Study material Block Start
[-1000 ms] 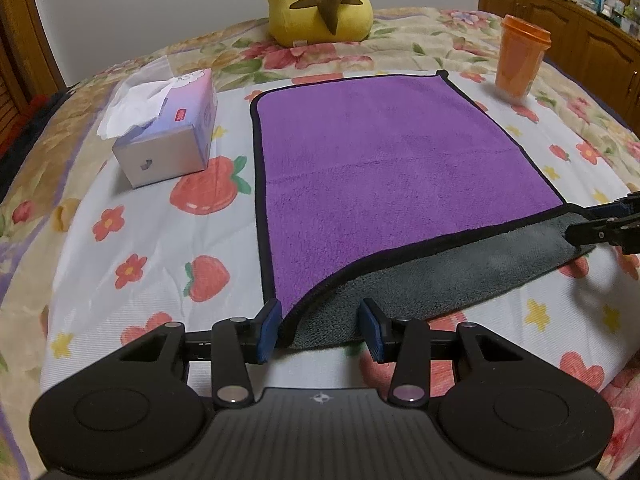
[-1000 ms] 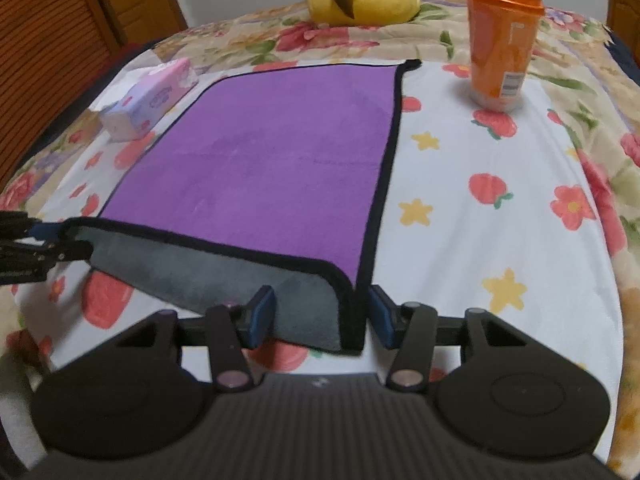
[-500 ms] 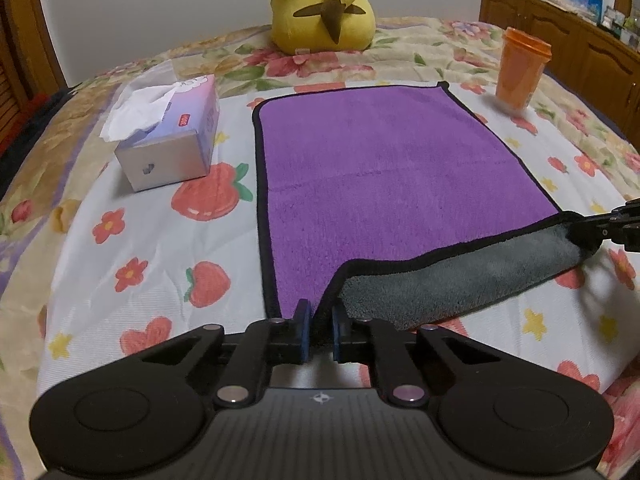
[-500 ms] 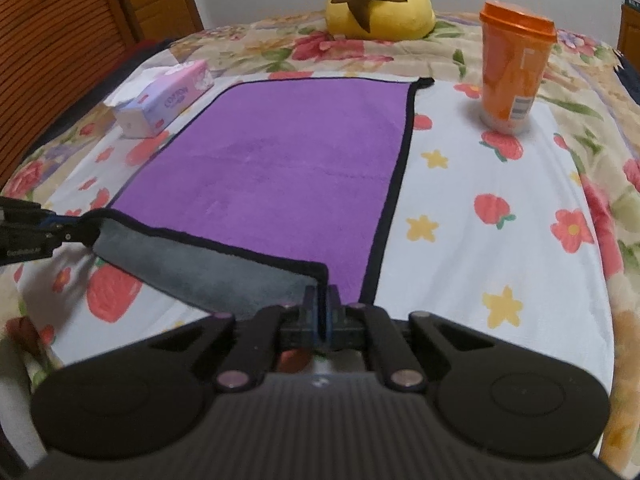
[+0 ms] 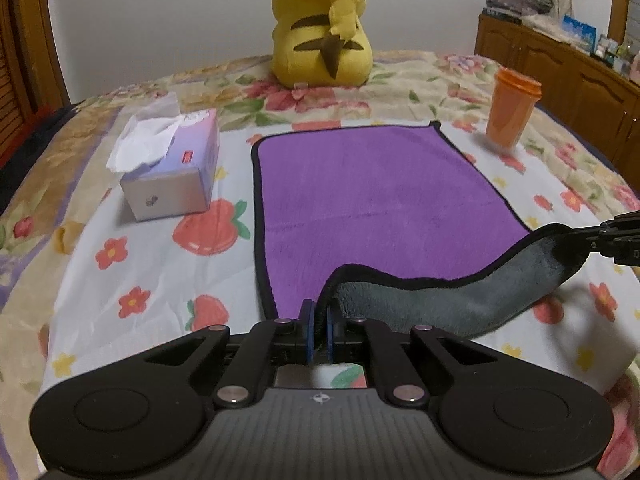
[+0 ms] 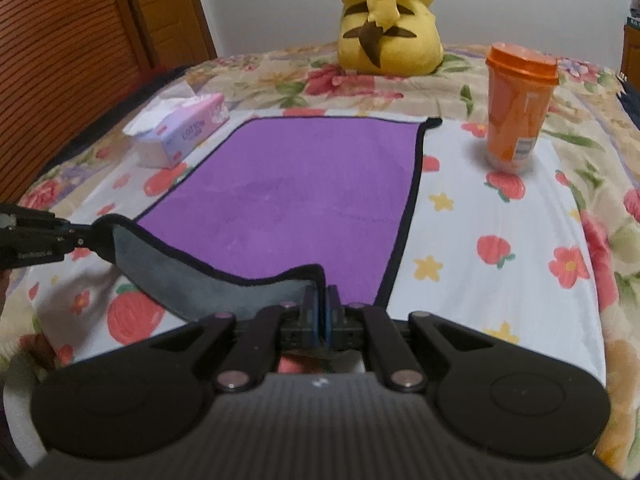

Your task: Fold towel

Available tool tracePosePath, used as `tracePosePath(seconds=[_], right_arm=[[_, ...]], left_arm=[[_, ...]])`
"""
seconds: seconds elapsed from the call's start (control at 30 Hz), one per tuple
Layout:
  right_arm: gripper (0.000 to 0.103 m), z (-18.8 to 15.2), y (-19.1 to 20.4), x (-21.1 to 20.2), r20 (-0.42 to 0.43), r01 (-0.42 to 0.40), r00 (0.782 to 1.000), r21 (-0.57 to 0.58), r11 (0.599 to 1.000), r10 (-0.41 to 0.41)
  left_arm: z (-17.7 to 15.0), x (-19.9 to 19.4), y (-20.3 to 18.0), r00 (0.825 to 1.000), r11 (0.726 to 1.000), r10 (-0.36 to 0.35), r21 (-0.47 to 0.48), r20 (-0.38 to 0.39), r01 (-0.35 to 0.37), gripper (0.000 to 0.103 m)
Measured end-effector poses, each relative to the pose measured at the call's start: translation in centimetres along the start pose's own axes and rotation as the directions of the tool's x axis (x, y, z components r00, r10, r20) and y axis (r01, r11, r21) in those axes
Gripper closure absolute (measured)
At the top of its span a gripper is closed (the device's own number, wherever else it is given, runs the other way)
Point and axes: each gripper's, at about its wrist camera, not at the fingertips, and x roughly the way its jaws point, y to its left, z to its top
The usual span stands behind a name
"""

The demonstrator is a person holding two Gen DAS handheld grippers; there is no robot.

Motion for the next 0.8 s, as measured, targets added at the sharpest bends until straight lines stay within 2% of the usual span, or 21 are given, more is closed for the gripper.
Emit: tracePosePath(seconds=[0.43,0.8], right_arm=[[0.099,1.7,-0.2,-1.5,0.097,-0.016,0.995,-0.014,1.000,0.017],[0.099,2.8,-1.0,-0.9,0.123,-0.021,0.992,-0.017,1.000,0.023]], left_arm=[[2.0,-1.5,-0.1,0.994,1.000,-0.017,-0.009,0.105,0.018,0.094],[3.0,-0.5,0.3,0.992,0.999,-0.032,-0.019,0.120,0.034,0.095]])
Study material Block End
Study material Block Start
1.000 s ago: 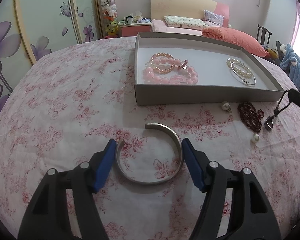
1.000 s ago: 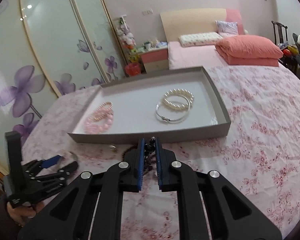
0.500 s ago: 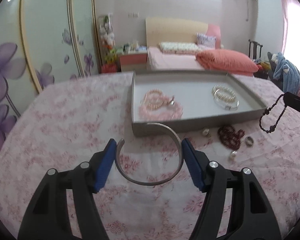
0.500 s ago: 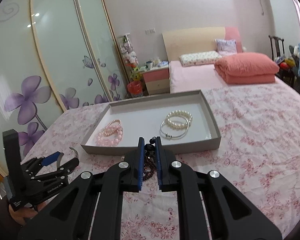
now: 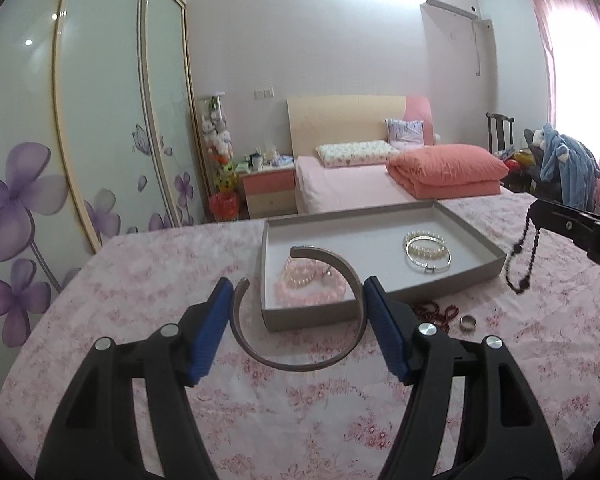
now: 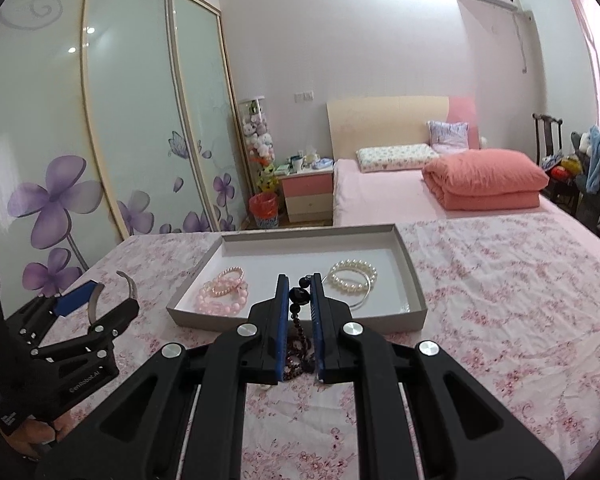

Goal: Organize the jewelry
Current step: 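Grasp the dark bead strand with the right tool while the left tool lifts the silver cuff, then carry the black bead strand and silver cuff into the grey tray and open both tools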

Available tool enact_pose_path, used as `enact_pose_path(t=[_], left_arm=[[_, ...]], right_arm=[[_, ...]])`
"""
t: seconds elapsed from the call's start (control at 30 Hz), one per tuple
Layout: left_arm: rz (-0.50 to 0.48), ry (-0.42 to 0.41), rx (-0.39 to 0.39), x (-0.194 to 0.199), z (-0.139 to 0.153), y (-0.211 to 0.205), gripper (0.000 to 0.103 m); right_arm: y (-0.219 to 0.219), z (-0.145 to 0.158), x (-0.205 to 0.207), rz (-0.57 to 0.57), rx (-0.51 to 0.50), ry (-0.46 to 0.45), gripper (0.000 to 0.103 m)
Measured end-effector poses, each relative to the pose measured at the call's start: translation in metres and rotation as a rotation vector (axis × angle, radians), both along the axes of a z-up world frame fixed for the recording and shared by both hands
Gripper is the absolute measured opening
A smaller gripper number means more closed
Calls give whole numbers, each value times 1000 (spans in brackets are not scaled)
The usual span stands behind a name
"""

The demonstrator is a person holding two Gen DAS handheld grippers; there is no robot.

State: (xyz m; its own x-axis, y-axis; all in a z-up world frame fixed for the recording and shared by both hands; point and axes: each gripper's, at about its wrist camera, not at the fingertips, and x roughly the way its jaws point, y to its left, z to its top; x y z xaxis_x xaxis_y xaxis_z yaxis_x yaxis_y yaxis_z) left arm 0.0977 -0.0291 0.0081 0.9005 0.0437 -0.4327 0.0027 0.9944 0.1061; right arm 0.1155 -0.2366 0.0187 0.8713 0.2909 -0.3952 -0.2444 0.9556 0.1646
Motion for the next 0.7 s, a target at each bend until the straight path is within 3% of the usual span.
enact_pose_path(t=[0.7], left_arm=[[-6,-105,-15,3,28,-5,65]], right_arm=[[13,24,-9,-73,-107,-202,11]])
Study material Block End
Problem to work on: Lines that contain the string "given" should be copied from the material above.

Solution:
At the top of its span a gripper is closed (the device's own number, wherever else it is given, runs the other way)
Motion for the next 0.8 s, as measured, targets added at the sharpest bends until straight lines stay within 2% of the usual span, or 21 are given, more is closed for the gripper.

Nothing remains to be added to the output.